Lavori al palo per una casa ogni 4 I costruttori: ora si può ripartire

3 Dicembre 2022

Secondo l’ufficio Usra in città è stato realizzato il 73% degli interventi della ricostruzione privata Ma l’Ance esulta per l’adeguamento dei contributi per fronteggiare i rincari delle materie prime

L’AQUILA. All’Aquila la ricostruzione non è ancora stata ultimata per un edificio privato ogni quattro di quelli danneggiati dal sisma del 2009. Lo dice il report stilato dall’Ufficio speciale per la ricostruzione Usra e presentato nei giorni scorsi al consiglio comunale: «Dal punto di vista della realizzazione fisica degli interventi, l’avanzamento della ricostruzione privata si attesta intorno al 72-73%».
Ora però la ricostruzione privata può sbloccarsi, grazie alla misura dell’adeguamento dei contributi per fronteggiare l’impennata dei prezzi delle materie prime. All’Aquila come nel resto del cratere sismico del 2009: dopo la circolare applicativa dell’Usra aquilano di giovedì, ieri è infatti arrivata anche quella dell’Usrc per gli altri comuni.
«Pronti a ripartire»
«Era molto attesa dalle imprese edili la circolare applicativa dell’adeguamento prezzi fino al 20% anche nei cantieri della ricostruzione 2009, così come era già accaduto per quella del 2016»: così il presidente dell’Ance dei costruttori dell’Aquila Gianni Frattale, ringraziando il sindaco Pierluigi Biondi con il suo dirigente dell’ufficio Ricostruzione Roberto Evangelisti, gli Uffici Speciali di Salvo Provenzano e Raffaello Fico e il coordinatore dei sindaci del cratere Giovannino Anastasio: «Conosciamo le difficoltà affrontate per applicare il decreto governativo della scorsa estate che, pur positivo nelle intenzioni di adeguare i costi della ricostruzione ai mostruosi rincari dei materiali, mal si attagliava alla specificità delle nostre normative della ricostruzione. Un rompicapo legislativo che finalmente è stato districato per riportare equità per le imprese che si sono ritrovate a cantieri iniziati e budget completamente saltati».
Continua Frattale: «L’aumento fino al 20% del contributo parametrico e lo spostamento dei termini di chiusura lavori riporta fiducia ad investire nella ricostruzione, anche se ulteriori interventi di aggiustamento saranno necessari riguardo alla compensazione con la misura del Superbonus 110%, applicata al cratere, per il miglioramento sismico ed energetico, oggi ancora difficilmente accessibile. Un primo risultato che però ci fa ben sperare, anche per la capacità di ascolto e operativa dimostrata dalla filiera amministrativa, pur tra mille difficoltà e rimandi burocratici». La conclusione: «Auspichiamo, in questa ultima fase della ricostruzione, una rinnovata attenzione da parte del governo al territorio che ha eletto la premier; non per riconoscenza, ma per conoscenza e partecipazione ravvicinata alle nostre problematiche che a tredici anni dal sisma scontano ancora incertezze per il completamento dell’opera complessiva, mentre altri disastri si aggiungono alla lista della spesa nazionale. I costruttori – hanno tutta la volontà di riattivare i cantieri della ricostruzione ed ora ci sono le condizioni per farlo.
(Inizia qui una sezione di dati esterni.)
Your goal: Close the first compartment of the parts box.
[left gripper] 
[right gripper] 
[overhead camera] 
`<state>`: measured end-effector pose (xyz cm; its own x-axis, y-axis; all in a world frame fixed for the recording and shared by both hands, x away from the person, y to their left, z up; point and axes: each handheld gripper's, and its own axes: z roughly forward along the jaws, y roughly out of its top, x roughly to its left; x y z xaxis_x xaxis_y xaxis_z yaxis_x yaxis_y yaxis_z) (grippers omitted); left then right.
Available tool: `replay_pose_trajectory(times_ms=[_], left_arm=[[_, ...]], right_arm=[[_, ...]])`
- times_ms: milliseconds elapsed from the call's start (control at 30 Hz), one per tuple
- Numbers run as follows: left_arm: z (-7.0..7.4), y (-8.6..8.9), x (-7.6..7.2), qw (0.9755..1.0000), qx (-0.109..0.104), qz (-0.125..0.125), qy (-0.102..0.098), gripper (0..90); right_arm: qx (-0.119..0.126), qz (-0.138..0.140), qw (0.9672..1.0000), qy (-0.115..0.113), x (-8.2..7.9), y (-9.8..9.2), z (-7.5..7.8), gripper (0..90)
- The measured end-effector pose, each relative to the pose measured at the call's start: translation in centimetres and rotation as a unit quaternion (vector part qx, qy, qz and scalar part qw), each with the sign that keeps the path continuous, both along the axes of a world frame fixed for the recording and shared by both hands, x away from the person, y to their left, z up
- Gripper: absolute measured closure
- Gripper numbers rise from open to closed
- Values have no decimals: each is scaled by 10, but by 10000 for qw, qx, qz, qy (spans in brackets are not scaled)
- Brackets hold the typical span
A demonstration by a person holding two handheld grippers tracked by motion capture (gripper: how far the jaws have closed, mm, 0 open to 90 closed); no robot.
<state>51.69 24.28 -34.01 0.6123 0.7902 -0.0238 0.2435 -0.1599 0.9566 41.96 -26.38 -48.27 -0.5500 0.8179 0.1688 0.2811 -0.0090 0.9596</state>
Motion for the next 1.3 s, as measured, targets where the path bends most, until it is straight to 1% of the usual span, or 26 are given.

Questa buona notizia riaccende l’ottimismo».
via libera anche fuori l’aquila
Come detto, ieri sono arrivate le circolari dell’Usrc, che danno il via all’adeguamento dei contributi anche fuori dal comune dell’Aquila. «Con la pubblicazione di questi due ultimi avvisi e l’adeguamento dello sportello online si completa la fase di predisposizione di tutto quanto necessario a rendere completamente attuativo il decreto congiunto Usra e Usrc», spiega il dirigente dell’Usrc Francesco Mattucci, continuando: «I due avvisi sono stati improntati alla massima semplificazione delle procedure all’interno del perimetro tracciato dal decreto. Le ulteriori risorse disponibili derivanti dall’incremento del 20% dell’intero contributo ammesso (nel caso di lavori non ancora partiti) o della quota parte non contabilizzata da far data dal primo luglio 2021 (nel caso di cantieri in corso), dovranno essere prioritariamente utilizzate per adeguare i prezzi unitari delle lavorazioni alla vigente versione del prezzario regionale e in subordine all’eventuale inserimento di ulteriori lavorazioni necessarie». Commenta invece il sindaco di Pizzoli Anastasio: «Con queste ultime circolari si garantisce una completa operatività alle previsioni del decreto emesso a servizio del territorio del cratere».